:: WHAT TO PRODUCE ::
The records below are to be repeated exactly, minus any pictures.

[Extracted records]
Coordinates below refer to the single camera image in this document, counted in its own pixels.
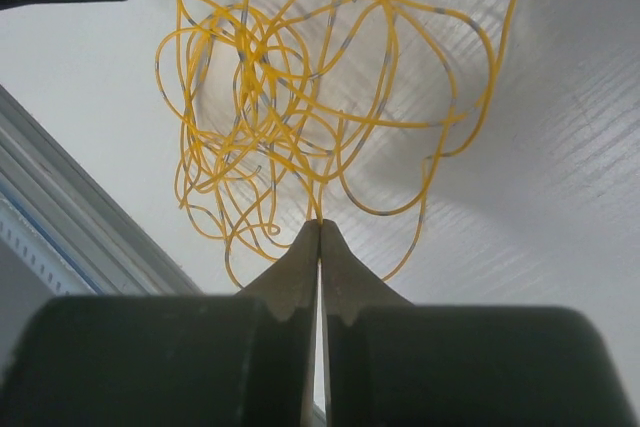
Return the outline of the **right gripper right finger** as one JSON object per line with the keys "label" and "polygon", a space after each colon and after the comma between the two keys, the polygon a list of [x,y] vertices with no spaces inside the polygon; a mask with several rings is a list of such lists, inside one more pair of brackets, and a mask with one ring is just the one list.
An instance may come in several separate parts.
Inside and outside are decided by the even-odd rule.
{"label": "right gripper right finger", "polygon": [[415,305],[320,227],[331,426],[635,426],[593,324],[559,306]]}

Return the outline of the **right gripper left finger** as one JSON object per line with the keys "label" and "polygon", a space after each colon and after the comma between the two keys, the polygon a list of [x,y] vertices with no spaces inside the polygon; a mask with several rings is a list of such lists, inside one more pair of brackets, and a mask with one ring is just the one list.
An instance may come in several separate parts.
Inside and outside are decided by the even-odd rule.
{"label": "right gripper left finger", "polygon": [[5,426],[309,426],[320,225],[234,295],[65,296],[28,322]]}

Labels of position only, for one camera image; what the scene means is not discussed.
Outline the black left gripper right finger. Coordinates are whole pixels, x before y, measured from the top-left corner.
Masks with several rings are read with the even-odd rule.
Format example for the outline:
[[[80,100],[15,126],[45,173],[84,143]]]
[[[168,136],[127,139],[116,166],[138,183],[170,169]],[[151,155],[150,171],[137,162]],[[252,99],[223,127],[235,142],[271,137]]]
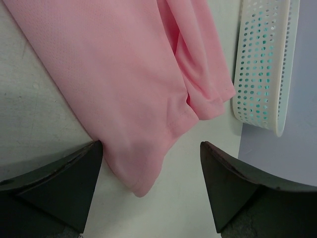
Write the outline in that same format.
[[[200,158],[216,231],[223,238],[314,238],[317,189],[242,162],[215,145]]]

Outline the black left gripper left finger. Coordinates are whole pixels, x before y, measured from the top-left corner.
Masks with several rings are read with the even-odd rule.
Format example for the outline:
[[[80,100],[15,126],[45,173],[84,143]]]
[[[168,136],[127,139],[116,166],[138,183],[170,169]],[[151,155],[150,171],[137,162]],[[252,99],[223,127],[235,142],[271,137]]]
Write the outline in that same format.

:: ANSWER FOR THE TASK ::
Coordinates below refer to the single camera image in this document, counted in its own pixels.
Return the outline of the **right gripper right finger** as one JSON object per line with the keys "label" and "polygon", a space after each colon and after the comma between the two keys, the polygon a list of [x,y] vertices with no spaces inside the polygon; a mask with several rings is a list of such lists, inside one more pair of brackets, and a mask with one ring is just the one list.
An instance may come in several separate parts.
Inside and outside are decided by the even-odd rule.
{"label": "right gripper right finger", "polygon": [[415,305],[320,227],[331,426],[635,426],[593,324],[559,306]]}

Return the outline of the **right gripper left finger** as one JSON object per line with the keys "label" and "polygon", a space after each colon and after the comma between the two keys, the polygon a list of [x,y] vertices with no spaces inside the polygon; a mask with several rings is a list of such lists, inside one more pair of brackets, and a mask with one ring is just the one list.
An instance may come in several separate parts.
Inside and outside are decided by the even-odd rule.
{"label": "right gripper left finger", "polygon": [[5,426],[309,426],[320,225],[234,295],[65,296],[28,322]]}

Labels of position only, for one camera image; what the scene means is not discussed.
Outline the black left gripper right finger. Coordinates are whole pixels, x before y, measured from the top-left corner.
Masks with several rings are read with the even-odd rule.
Format example for the outline:
[[[80,100],[15,126],[45,173],[84,143]]]
[[[168,136],[127,139],[116,166],[138,183],[170,169]],[[151,155],[150,171],[137,162]],[[252,99],[223,127],[235,142],[271,137]]]
Write the outline in that same format.
[[[200,158],[216,231],[223,238],[314,238],[317,189],[242,162],[215,145]]]

Outline the black left gripper left finger. Coordinates are whole pixels, x before y, measured from the top-left corner.
Masks with several rings are read with the even-odd rule.
Format example for the outline:
[[[80,100],[15,126],[45,173],[84,143]]]
[[[168,136],[127,139],[116,166],[138,183],[170,169]],[[151,155],[150,171],[137,162]],[[252,99],[223,127],[235,142],[271,137]]]
Write the outline in that same format.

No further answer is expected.